Writing a will probably takes a lot of time and research. Still, there is the possibility that you will not cover all the assets that you want your family to have following your death. This is where a residuary clause may help you complete your estate plans.
To understand why including a residuary clause in your will could be effective, you should first learn why you might end up with a residuary estate.
A look at a residuary estate
There are probably different items that you will not list in your will, perhaps because they possess little value or you gained them after you wrote your will. Some people forget to update a will or they just overlook assets entirely. In addition, you may list beneficiaries that refuse your assets or they die before you do, which leaves the assets unclaimed.
According to Policy Genius, these assets make up your residuary estate. Because your will does not account for your residuary assets, a probate court will likely determine who gets what, which can turn into a complicated legal affair for your family.
How a residuary clause works
To address the problem of a residuary estate, testators can include a residuary clause in a will.

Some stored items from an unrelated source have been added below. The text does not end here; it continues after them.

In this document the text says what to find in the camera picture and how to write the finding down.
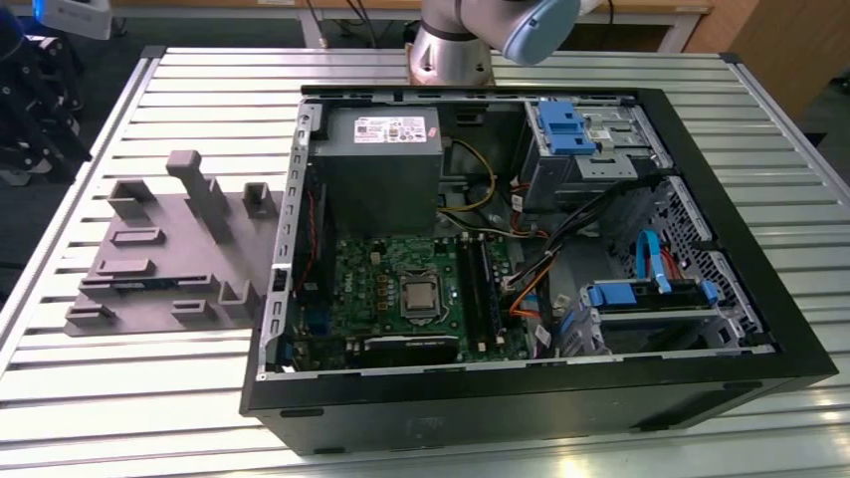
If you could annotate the white furniture foot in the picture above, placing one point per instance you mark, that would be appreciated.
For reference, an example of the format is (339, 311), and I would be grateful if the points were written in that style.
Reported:
(9, 178)

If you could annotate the gray parts rack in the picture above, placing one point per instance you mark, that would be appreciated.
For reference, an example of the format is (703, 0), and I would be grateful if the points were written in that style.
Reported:
(172, 234)

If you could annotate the gray power supply unit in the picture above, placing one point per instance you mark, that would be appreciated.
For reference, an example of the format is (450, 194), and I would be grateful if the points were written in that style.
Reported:
(377, 189)

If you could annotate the green motherboard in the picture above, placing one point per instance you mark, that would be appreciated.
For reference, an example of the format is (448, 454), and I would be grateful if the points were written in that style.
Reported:
(359, 259)

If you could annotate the CPU socket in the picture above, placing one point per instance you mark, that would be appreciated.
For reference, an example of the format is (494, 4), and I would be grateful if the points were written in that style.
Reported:
(417, 274)

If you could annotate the silver CPU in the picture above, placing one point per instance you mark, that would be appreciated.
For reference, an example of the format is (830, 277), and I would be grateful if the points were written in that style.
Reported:
(419, 298)

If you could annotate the black graphics card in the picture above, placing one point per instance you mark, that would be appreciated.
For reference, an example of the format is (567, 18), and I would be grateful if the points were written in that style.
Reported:
(411, 348)

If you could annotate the blue drive latch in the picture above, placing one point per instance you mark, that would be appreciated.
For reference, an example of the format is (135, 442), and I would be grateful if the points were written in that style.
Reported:
(564, 129)

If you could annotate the metal drive cage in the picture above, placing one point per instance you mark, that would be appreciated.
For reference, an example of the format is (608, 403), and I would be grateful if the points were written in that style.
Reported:
(618, 164)

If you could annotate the black open PC case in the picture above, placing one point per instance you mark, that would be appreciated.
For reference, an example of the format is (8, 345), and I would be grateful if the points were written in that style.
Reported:
(464, 413)

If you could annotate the hard disk in blue carrier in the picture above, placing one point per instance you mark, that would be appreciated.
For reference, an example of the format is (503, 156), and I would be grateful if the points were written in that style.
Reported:
(618, 296)

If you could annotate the white-legged wooden desk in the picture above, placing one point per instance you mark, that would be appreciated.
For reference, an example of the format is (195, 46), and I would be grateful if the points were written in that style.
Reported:
(683, 30)

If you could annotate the metal disk bay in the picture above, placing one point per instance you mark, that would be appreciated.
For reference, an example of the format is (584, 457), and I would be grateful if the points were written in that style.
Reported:
(663, 314)

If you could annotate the wooden cabinet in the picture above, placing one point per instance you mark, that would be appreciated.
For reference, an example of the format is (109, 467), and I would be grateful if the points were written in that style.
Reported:
(783, 40)

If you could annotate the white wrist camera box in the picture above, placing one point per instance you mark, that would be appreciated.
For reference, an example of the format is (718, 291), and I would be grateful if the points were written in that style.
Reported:
(80, 20)

This clause states that any residuary assets will go to beneficiaries that you designate. Using a residuary clause is simple since you do not have to list or describe your residuary assets. Your residuary clause can also account for assets you accumulate in future years.
Keep in mind that a residuary clause may require additional stipulations. If you leave a residuary estate to multiple heirs, you might consider dividing the estate by percentage to help guide the division of your residuary assets. This is a subject you could discuss with your family before settling on a solution.